How to Master Compound Movements for Full Body Strength: A Beginner's Guide

Are you a busy professional struggling to find effective workouts that fit into your hectic schedule? Perhaps you feel intimidated by the gym or are unsure where to start with strength training. Compound movements are a fantastic solution to build full-body strength efficiently, especially when you're short on time or space. This guide will walk you through mastering these essential exercises, ensuring you can start your fitness journey with confidence.

Quick Stats Box:

  • Total Time: 25-30 minutes (including warm-up and cool-down)
  • Equipment Needed: None (optional: light dumbbells, 5-10 lbs)
  • Difficulty Level: Beginner-friendly
  • Calories Burned: Approximately 150-250 calories depending on intensity

Warm-Up (5 Minutes)

Prepare your muscles and joints for the workout with this quick warm-up routine:

  1. Arm Circles: 30 seconds (15 seconds forward, 15 seconds backward)
  2. Bodyweight Squats: 1 minute (slow and controlled)
  3. High Knees: 1 minute (30 seconds at a moderate pace, 30 seconds faster)
  4. Torso Twists: 1 minute (gentle twists from side to side)
  5. Leg Swings: 1 minute (30 seconds per leg, forward and backward)

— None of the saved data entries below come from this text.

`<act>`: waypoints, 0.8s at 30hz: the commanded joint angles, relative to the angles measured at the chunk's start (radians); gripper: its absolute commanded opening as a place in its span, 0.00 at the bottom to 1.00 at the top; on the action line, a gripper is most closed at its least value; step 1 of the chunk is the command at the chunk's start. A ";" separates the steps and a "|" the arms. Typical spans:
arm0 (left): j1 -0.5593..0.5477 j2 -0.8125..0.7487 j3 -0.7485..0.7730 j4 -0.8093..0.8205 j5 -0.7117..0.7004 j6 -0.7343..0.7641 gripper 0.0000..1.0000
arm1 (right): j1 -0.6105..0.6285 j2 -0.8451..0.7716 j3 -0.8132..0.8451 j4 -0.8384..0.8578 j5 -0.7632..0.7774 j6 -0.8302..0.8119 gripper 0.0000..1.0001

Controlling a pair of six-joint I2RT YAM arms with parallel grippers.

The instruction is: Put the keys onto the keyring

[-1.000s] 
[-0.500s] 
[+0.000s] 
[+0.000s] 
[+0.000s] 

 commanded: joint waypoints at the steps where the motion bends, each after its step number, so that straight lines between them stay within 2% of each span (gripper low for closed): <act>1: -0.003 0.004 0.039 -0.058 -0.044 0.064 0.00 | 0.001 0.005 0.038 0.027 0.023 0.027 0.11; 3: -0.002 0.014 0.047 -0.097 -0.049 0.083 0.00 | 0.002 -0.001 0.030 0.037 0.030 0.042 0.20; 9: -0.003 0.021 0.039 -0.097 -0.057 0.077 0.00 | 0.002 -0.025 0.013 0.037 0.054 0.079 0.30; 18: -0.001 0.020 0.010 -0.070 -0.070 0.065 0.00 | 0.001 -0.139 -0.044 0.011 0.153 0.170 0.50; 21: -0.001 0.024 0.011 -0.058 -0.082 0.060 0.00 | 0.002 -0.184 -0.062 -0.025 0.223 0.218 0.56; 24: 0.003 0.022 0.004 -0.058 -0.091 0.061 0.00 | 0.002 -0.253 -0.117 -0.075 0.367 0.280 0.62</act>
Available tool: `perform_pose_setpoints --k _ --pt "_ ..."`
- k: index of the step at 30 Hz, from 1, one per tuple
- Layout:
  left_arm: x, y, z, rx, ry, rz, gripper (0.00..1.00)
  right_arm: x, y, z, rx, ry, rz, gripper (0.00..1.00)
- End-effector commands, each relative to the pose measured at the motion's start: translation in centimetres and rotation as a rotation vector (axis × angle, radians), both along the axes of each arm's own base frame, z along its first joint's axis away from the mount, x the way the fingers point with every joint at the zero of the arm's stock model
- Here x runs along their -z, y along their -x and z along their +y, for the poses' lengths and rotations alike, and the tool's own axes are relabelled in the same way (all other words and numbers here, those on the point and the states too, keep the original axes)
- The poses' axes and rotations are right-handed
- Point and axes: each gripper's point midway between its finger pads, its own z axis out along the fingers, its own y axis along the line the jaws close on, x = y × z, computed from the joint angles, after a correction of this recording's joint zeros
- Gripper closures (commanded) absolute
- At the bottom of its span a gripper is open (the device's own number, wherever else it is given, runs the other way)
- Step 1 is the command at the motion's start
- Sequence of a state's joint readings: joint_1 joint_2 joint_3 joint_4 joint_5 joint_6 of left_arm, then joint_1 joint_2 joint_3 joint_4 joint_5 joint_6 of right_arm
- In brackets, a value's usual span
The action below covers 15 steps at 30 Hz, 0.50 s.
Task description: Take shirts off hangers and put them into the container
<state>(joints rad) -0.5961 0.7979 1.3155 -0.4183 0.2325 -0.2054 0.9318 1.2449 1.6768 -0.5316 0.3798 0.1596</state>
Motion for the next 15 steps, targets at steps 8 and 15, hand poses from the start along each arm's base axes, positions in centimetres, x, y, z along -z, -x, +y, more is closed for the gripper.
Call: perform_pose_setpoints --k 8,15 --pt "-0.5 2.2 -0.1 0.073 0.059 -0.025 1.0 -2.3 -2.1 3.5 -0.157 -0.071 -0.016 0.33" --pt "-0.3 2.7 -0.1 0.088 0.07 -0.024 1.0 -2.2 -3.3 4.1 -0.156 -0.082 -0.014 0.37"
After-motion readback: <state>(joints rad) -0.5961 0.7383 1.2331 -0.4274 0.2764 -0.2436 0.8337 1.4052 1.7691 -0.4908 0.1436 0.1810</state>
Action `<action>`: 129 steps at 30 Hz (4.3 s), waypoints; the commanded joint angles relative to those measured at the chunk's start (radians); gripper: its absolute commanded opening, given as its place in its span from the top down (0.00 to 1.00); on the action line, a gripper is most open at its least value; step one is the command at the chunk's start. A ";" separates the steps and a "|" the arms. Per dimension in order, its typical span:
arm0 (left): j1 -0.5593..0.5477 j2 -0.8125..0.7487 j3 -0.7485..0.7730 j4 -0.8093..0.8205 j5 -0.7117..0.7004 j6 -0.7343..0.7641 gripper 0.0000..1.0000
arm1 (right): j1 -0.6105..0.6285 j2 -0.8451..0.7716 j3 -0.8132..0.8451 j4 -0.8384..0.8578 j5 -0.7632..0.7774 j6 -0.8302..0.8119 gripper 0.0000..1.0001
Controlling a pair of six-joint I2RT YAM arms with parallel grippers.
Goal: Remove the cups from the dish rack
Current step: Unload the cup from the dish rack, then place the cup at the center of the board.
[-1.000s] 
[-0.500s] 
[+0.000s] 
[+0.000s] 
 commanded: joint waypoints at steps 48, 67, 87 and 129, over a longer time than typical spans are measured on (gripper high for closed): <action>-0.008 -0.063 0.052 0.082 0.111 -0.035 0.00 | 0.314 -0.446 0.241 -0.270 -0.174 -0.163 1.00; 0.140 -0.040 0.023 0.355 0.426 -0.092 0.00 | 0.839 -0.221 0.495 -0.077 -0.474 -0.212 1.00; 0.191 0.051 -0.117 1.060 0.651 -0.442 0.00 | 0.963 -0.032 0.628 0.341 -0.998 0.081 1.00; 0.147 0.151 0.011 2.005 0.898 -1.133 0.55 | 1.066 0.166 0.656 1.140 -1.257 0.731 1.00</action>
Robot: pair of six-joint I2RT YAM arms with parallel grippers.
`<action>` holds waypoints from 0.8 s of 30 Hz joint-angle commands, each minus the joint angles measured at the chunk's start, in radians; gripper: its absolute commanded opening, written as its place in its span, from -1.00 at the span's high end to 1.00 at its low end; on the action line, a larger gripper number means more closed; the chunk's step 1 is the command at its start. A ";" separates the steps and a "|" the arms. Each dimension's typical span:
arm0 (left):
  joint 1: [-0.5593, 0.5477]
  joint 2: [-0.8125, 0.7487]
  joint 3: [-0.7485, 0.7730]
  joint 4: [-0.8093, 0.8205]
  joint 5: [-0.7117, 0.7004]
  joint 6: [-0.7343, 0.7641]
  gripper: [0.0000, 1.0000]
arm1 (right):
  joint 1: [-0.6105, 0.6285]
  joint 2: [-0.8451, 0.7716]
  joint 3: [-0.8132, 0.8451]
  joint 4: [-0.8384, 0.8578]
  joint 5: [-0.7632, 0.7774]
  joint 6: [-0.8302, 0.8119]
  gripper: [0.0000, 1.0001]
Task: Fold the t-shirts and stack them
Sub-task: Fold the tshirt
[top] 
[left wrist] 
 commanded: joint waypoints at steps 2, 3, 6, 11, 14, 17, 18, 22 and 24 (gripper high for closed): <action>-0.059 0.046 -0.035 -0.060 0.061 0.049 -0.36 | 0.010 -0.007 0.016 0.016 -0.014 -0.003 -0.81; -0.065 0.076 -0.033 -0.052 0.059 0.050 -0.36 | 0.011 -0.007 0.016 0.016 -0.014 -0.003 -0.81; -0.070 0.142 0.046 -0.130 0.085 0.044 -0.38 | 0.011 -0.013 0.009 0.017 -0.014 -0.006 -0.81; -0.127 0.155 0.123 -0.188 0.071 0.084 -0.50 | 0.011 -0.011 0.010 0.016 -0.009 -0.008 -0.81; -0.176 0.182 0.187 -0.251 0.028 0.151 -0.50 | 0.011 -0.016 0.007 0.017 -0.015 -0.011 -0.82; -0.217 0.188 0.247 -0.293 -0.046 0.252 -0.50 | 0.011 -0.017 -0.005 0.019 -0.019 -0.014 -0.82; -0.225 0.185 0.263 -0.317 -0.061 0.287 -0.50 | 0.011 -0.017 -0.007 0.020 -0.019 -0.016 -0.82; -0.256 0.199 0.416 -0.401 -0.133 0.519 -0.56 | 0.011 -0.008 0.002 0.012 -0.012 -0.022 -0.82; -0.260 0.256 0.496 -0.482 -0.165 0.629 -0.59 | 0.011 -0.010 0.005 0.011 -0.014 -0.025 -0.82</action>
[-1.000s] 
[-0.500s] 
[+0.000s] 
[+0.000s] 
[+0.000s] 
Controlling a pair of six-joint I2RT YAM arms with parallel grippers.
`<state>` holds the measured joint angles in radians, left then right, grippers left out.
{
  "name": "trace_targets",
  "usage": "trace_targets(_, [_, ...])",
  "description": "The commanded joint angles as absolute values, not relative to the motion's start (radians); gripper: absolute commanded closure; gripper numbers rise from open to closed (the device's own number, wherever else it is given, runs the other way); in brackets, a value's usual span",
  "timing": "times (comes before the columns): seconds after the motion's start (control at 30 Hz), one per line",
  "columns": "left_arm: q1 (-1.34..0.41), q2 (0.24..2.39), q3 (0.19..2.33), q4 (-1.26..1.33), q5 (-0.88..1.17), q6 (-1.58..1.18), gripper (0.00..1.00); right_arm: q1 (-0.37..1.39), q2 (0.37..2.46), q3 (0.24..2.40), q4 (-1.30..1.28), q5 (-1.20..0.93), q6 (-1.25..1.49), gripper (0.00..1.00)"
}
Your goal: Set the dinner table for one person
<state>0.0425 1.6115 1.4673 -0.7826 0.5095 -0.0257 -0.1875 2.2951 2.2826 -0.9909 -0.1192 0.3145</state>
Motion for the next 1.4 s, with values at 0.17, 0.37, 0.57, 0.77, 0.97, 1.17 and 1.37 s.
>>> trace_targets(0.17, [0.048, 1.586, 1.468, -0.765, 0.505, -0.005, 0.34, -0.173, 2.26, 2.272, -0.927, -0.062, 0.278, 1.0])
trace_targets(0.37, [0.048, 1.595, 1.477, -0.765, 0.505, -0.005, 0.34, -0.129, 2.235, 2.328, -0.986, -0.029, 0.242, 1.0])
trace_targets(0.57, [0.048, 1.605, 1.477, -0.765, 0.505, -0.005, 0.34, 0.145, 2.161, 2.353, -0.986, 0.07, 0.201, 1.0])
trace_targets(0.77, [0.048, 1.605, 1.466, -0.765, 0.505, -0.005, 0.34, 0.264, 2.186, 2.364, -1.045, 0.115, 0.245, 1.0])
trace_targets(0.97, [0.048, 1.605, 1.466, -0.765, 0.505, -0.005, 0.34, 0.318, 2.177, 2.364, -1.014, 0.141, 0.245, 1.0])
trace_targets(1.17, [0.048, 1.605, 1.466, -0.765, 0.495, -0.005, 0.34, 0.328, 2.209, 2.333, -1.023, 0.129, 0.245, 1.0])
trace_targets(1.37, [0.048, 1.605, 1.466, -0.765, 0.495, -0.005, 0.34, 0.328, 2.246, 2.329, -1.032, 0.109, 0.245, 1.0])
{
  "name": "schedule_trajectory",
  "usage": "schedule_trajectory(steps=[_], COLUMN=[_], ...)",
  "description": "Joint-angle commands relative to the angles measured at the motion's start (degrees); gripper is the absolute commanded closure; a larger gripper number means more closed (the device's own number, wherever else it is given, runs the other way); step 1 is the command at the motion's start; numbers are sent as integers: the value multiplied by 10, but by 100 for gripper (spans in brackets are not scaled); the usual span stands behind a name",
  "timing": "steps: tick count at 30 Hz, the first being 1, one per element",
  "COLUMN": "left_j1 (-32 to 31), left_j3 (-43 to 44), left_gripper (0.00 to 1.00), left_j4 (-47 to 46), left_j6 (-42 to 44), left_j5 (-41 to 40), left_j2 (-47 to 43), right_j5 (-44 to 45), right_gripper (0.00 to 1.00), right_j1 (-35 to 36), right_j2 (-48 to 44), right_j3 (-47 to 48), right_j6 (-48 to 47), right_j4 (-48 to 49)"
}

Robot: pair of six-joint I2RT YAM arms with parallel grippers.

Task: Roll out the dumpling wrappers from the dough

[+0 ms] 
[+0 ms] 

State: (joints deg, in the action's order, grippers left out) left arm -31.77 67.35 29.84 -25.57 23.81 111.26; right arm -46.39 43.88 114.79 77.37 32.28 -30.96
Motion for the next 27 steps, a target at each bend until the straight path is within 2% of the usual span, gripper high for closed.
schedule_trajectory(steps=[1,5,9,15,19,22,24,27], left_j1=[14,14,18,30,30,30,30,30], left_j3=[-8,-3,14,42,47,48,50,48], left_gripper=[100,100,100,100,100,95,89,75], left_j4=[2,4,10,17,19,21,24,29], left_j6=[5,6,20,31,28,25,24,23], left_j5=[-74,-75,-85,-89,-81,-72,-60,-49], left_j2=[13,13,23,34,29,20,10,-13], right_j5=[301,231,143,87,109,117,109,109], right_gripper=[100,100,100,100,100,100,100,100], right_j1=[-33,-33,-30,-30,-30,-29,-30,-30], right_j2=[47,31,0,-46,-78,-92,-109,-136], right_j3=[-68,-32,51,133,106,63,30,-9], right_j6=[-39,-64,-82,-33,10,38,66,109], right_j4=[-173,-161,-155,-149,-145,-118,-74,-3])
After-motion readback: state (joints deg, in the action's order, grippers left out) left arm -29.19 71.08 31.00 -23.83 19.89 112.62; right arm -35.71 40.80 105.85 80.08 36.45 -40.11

Mastering Compound Movements

Compound movements engage multiple muscle groups at once, making them efficient for building strength. Here’s a beginner-friendly workout featuring essential compound exercises.

Exercise List

| Exercise Name | Reps | Sets | Rest | Form Cue | Modification | |----------------------|--------------|-------|----------------|----------------------------------------|----------------------------------| | Bodyweight Squats | 12 reps | 3 | 45 seconds | Keep your chest up and weight in your heels | Use a chair for assistance | | Push-Ups (Knee or Standard) | 10 reps | 3 | 45 seconds | Keep your body in a straight line from head to heels/knees | Do wall push-ups | | Bent-Over Dumbbell Rows (or Bodyweight Rows) | 12 reps | 3 | 45 seconds | Squeeze your shoulder blades together at the top | Use a sturdy table for support | | Lunges (Alternating) | 10 reps per leg | 3 | 45 seconds | Step straight forward, keeping your knee behind your toes | Step back instead of forward | | Plank | 30 seconds | 3 | 45 seconds | Keep your body in a straight line from head to heels | Drop to your knees for a modified plank |

Cool-Down (3-5 Minutes)

Finish your workout with a cool-down to aid recovery:

  1. Standing Forward Bend: 1 minute (gently reach towards your toes)
  2. Child’s Pose: 1 minute (rest your forehead on the ground)
  3. Seated Hamstring Stretch: 1 minute per leg (reach for your toes)

Summary Table

| Exercise | Reps | Sets | Rest | |-------------------------|------|------|-------| | Bodyweight Squats | 12 | 3 | 45s | | Push-Ups | 10 | 3 | 45s | | Bent-Over Dumbbell Rows | 12 | 3 | 45s | | Lunges | 10 | 3 | 45s | | Plank | 30s | 3 | 45s |

Complete in: 25-30 minutes

Conclusion

Now that you have a solid foundation for mastering compound movements, aim to complete this workout 3 times a week with rest days in between. As you gain strength and confidence, consider adding weight or increasing reps to progress further.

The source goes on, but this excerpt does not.